Section Third: Suspension and Interruption of Prescription

Article 354

Art. 354 - The prescription does not run, and, if it had initially run, is suspended: 1 - Between spouses, during the duration of the marriage; 2 - Between the father or mother and their children; 3 - Between the incapacitated person, the legal entity, and the guardian, curator, or administrator, as long as their mandate has not ended and they have not finally rendered their accounts; 4 - Between the employer and their servants, during the duration of the employment contract.

Article 355

Art. 355 - The prescription period does not run against minors who have not been emancipated and other incapacitated persons, if they do not have a guardian, judicial advisor, or curator, until after their majority, emancipation, or the appointment of a legal representative.

Article 356

Art. 356 - Prescription is also suspended, in a general manner, in favor of the creditor who found himself, for a reason independent of his will, in the impossibility of interrupting it.

Article 357

Art. 357 - Prescription is interrupted: 1 - By any judicial or extrajudicial request, having a certain date, which puts the debtor in default of executing their obligation, even when it is made before an incompetent judge or when the act is declared null due to a formal defect; 2 - By the request for admission of the claim to the debtor's bankruptcy; 3 - By a conservatory act undertaken on the debtor's assets, or by any request in order to be authorized to proceed with an act of this nature.

Article 358

Art. 358 - The limitation period is interrupted by the debtor's acknowledgement of the creditor's right.

Article 359

Art. 559 - When the prescription is validly interrupted, the time elapsed until the interruptive act is not counted for the calculation of the time period necessary for prescription, and this period, which remains unchanged, starts to run again from the moment when the interruptive act has ceased to produce its effect.
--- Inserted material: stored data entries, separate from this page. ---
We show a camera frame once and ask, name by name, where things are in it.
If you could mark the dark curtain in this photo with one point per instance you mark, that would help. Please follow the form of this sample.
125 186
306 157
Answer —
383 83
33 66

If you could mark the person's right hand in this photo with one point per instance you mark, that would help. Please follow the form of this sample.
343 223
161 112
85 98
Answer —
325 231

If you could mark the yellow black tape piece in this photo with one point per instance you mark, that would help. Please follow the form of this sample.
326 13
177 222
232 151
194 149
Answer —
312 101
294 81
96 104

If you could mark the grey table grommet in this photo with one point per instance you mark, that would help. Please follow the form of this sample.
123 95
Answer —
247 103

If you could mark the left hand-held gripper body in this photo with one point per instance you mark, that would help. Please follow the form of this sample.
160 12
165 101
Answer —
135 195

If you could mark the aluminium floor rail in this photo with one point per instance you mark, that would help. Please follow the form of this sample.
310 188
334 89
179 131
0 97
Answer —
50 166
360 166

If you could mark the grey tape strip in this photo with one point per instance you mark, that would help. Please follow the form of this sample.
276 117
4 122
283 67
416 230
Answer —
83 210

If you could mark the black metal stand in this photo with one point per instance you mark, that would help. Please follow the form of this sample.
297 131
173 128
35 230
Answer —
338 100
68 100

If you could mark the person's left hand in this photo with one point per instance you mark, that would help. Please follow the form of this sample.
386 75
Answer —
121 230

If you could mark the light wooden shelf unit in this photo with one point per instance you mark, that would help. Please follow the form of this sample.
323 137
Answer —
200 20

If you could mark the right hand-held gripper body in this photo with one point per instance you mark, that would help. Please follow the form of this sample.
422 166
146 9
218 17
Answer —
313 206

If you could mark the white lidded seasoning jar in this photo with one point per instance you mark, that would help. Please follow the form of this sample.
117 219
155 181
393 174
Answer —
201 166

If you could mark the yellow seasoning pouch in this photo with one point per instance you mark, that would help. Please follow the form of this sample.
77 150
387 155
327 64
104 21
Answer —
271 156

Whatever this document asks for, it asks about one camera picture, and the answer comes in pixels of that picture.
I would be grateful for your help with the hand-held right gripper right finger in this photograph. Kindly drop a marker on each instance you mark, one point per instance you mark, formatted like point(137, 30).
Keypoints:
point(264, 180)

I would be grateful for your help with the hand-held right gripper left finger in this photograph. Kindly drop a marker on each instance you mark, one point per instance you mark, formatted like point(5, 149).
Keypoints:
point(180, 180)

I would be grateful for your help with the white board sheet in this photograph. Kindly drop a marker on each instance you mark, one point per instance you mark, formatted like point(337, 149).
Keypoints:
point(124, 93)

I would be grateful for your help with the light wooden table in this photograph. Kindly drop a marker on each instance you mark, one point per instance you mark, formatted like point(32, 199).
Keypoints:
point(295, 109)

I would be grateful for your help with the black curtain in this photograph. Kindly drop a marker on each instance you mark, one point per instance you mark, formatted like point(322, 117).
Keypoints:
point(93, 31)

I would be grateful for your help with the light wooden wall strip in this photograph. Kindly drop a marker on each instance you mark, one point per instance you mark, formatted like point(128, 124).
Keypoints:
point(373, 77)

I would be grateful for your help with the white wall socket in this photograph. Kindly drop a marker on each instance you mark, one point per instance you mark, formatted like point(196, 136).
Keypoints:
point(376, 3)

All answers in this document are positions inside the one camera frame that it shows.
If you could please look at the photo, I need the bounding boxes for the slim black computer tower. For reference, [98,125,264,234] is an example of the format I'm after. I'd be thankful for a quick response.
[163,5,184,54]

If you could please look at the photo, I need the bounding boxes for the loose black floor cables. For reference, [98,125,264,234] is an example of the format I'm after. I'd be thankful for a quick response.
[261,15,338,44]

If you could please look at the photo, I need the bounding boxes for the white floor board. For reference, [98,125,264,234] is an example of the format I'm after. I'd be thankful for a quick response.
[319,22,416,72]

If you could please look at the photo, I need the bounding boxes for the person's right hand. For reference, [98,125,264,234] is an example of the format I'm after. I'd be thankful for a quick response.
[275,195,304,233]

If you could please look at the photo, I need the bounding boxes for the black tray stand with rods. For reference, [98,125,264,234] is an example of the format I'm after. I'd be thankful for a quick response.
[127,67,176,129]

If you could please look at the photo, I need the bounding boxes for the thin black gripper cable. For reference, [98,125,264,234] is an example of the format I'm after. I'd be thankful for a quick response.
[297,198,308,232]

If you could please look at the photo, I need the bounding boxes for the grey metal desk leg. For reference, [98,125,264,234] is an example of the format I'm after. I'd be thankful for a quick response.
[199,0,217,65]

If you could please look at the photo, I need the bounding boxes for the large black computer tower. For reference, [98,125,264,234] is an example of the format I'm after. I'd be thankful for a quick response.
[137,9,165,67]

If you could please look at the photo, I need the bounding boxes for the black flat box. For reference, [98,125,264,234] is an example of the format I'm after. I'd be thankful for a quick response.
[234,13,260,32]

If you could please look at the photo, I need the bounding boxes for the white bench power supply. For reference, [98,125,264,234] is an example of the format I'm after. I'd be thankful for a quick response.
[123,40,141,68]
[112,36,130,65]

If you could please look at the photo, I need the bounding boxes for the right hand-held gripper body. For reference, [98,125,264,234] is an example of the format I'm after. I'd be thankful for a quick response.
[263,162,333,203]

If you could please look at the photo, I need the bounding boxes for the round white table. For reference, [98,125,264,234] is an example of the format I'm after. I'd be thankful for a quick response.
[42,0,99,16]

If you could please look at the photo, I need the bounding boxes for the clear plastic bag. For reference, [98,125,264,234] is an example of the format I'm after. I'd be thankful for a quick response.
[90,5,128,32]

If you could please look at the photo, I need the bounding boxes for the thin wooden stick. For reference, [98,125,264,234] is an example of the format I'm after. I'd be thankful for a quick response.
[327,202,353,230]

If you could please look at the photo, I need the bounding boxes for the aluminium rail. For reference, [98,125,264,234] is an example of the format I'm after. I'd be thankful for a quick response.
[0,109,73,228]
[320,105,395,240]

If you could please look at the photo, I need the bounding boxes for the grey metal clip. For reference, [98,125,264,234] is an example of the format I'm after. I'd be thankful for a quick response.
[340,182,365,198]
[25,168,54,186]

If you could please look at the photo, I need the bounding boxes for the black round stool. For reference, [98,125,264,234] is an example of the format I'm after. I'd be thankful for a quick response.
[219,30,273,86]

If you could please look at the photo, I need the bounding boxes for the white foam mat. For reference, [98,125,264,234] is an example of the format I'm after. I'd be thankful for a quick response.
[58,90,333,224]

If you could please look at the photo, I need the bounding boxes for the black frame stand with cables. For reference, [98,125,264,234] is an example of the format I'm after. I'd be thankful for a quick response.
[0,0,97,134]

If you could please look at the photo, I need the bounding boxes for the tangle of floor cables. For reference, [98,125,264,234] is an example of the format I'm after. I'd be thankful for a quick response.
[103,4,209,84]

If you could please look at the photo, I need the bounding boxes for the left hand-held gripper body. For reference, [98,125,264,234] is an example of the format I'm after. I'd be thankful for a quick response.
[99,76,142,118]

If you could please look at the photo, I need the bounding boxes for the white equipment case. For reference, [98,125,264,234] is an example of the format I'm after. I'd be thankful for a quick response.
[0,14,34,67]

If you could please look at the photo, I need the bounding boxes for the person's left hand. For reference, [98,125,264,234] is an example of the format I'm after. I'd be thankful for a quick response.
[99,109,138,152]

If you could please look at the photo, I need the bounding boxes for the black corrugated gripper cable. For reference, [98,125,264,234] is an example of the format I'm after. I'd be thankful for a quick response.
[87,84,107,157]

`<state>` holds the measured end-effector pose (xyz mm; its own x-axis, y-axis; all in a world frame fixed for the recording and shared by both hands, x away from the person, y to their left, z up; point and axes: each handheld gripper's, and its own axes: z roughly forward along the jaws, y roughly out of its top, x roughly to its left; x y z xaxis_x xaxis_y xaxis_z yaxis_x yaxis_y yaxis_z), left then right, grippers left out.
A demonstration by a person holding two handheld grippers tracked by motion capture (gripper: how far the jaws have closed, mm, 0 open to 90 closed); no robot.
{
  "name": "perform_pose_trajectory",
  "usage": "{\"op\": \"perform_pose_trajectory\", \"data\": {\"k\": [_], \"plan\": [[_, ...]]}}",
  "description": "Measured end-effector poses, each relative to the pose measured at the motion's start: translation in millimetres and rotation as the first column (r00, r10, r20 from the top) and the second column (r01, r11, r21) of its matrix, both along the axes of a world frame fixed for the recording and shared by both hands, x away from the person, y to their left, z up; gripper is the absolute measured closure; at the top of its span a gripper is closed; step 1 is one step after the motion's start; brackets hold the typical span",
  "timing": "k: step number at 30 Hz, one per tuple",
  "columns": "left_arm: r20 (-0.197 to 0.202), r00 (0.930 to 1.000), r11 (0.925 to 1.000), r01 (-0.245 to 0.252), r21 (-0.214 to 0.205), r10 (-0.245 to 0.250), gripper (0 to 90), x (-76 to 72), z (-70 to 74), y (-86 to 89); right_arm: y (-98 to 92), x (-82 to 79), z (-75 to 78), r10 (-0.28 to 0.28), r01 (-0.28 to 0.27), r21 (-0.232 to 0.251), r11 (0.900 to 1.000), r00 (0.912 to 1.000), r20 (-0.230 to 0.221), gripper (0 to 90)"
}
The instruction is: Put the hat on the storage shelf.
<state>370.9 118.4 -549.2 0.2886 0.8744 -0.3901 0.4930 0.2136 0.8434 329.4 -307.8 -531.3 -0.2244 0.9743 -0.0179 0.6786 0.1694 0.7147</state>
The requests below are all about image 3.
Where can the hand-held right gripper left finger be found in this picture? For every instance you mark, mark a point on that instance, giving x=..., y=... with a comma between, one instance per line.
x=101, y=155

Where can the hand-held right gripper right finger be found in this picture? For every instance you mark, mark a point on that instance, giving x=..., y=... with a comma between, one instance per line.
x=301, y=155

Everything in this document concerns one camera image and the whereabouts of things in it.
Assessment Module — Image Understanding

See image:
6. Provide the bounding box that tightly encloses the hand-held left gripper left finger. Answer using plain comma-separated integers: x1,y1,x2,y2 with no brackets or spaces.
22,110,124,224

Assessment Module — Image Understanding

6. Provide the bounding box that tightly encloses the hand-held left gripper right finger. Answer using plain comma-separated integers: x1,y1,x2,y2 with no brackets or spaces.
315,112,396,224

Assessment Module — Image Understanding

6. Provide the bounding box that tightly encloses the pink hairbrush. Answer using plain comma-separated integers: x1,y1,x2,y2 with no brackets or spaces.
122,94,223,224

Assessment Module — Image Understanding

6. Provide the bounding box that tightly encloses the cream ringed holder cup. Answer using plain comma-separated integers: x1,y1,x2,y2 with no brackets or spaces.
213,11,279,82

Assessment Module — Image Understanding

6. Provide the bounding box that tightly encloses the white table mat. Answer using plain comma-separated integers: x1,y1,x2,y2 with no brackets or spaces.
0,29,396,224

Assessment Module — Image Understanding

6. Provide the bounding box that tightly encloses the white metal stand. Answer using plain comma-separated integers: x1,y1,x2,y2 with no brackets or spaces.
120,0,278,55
If the debt has been acknowledged in a document or affirmed by a judgment, the new prescription period is always ten years.

Article 360

Art. 360 - Prescription operates as a means of proof of the debtor's discharge; the presumption of discharge resulting therefrom is irrebuttable and does not admit any contrary evidence.

Article 361

Art. 361 - Prescription extinguishes not only the creditor's action, but the obligation itself which can no longer be invoked in any form, neither by way of action nor by way of exception. However, the debtor who is civilly discharged by prescription remains bound by a natural obligation that may serve as a cause for payment.